Keel, responsable technique de l'OMS, souligne qu'il n'existe pas de solution miracle pour des régions comme l'Afrique subsaharienne. « Tout d'abord, les gouvernements doivent accroître leurs investissements », déclare-t-il. « Les examens médicaux et les lunettes doivent être inclus dans les forfaits de soins de santé et les assurances maladie proposés au public, en particulier aux enfants et aux personnes âgées, qui constituent des groupes à risque. »
Cependant, cette injection de fonds est considérable.
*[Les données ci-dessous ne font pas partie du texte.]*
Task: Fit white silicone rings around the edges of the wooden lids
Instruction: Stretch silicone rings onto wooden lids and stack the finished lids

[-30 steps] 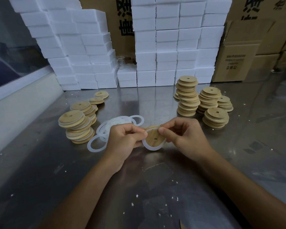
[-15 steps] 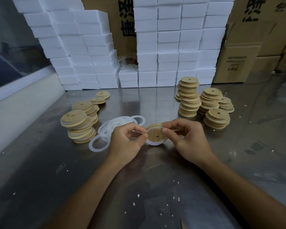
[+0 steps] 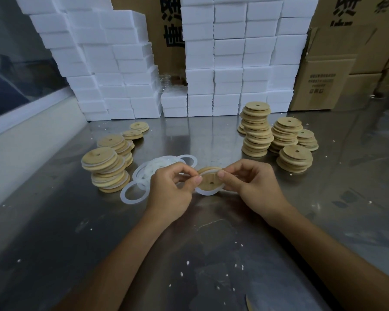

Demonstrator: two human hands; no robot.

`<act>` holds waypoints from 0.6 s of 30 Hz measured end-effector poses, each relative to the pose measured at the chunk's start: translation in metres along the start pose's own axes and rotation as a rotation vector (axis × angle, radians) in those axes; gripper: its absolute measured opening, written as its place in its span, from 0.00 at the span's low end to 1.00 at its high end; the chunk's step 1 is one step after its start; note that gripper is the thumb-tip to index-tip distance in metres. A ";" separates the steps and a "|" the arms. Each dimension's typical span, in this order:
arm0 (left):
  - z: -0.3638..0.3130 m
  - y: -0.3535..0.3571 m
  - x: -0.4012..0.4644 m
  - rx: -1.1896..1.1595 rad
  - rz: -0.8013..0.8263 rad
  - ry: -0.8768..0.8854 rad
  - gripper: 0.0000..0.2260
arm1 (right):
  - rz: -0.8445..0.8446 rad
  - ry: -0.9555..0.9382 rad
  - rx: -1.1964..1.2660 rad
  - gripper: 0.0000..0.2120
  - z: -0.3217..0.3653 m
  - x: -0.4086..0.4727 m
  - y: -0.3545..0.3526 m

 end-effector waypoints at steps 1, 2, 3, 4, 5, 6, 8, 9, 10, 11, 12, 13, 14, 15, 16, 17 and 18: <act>0.000 0.000 0.000 0.002 0.000 -0.002 0.07 | 0.014 0.024 0.036 0.06 0.000 0.000 -0.001; 0.000 0.000 0.001 0.002 0.002 -0.005 0.07 | 0.026 0.043 0.060 0.06 0.000 0.000 -0.002; 0.000 0.001 0.001 -0.002 0.004 -0.012 0.07 | 0.035 0.053 0.071 0.05 0.000 0.001 -0.003; 0.000 0.001 0.001 -0.008 0.006 -0.022 0.07 | 0.039 0.055 0.067 0.04 0.001 0.001 -0.003; 0.001 0.002 0.001 -0.011 0.005 -0.033 0.07 | 0.040 0.052 0.054 0.02 0.001 0.001 -0.003; 0.001 0.002 0.002 -0.011 0.004 -0.043 0.07 | 0.040 0.048 0.043 0.02 0.001 0.001 -0.003; 0.004 0.001 0.002 -0.031 0.002 -0.074 0.06 | 0.033 0.043 0.032 0.02 0.001 0.001 -0.002; 0.006 0.001 0.002 -0.057 0.002 -0.103 0.06 | 0.026 0.043 0.026 0.03 0.000 0.001 -0.001; 0.007 0.001 0.001 -0.090 -0.001 -0.136 0.06 | 0.023 0.049 0.023 0.03 -0.001 0.001 0.000; 0.008 0.000 0.001 -0.129 -0.004 -0.169 0.06 | 0.024 0.062 0.027 0.03 -0.002 0.001 0.000; 0.009 0.000 0.001 -0.171 -0.007 -0.198 0.07 | 0.027 0.080 0.036 0.03 -0.004 0.001 0.000; 0.010 0.000 0.001 -0.213 -0.006 -0.225 0.08 | 0.029 0.100 0.045 0.03 -0.005 0.001 0.001; 0.010 0.000 0.001 -0.247 -0.001 -0.245 0.09 | 0.030 0.112 0.042 0.03 -0.006 0.001 0.001; 0.010 0.000 0.001 -0.268 0.007 -0.258 0.09 | 0.028 0.112 0.027 0.03 -0.006 0.001 0.001; 0.010 0.000 0.001 -0.280 0.016 -0.266 0.09 | 0.024 0.104 0.009 0.02 -0.006 0.002 0.000; 0.010 0.000 0.001 -0.288 0.025 -0.270 0.09 | 0.020 0.098 0.003 0.02 -0.006 0.002 -0.001; 0.010 0.001 0.000 -0.298 0.034 -0.272 0.09 | 0.015 0.100 0.011 0.03 -0.006 0.002 -0.002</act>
Point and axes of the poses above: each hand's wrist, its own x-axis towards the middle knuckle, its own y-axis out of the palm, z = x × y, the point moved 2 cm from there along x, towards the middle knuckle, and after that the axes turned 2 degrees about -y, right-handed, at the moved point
L'Espagne, par exemple, a annoncé fin mai qu'elle verserait une aide publique de 100 € aux enfants de moins de 16 ans nécessitant des lunettes ou des lentilles de contact. Jusqu'à présent, les produits optiques n'étaient pas couverts par la couverture publique, et leur mise à disposition nécessitera un investissement initial de 48 millions d'euros.
C'est pourquoi, pour Kee, il est essentiel d'attirer l'attention des organisations internationales de coopération et de philanthropie. « De plus », ajoute-t-elle, « le secteur privé a un rôle important à jouer, car il est le principal fabricant et fournisseur de lunettes. Une collaboration active avec lui est nécessaire. » Et, conclut-elle, il est également essentiel de trouver des solutions qui arrivent au domicile des patients. Waithera, originaire du Kenya, appelle cela la solution du « dernier kilomètre ». « Nous devons faire en sorte que les habitants [des zones rurales] n'aient pas à se déplacer vers les grandes villes pour accéder aux informations et aux services », dit-elle, se remémorant, une fois de plus, la clinique mobile qui a changé sa vie.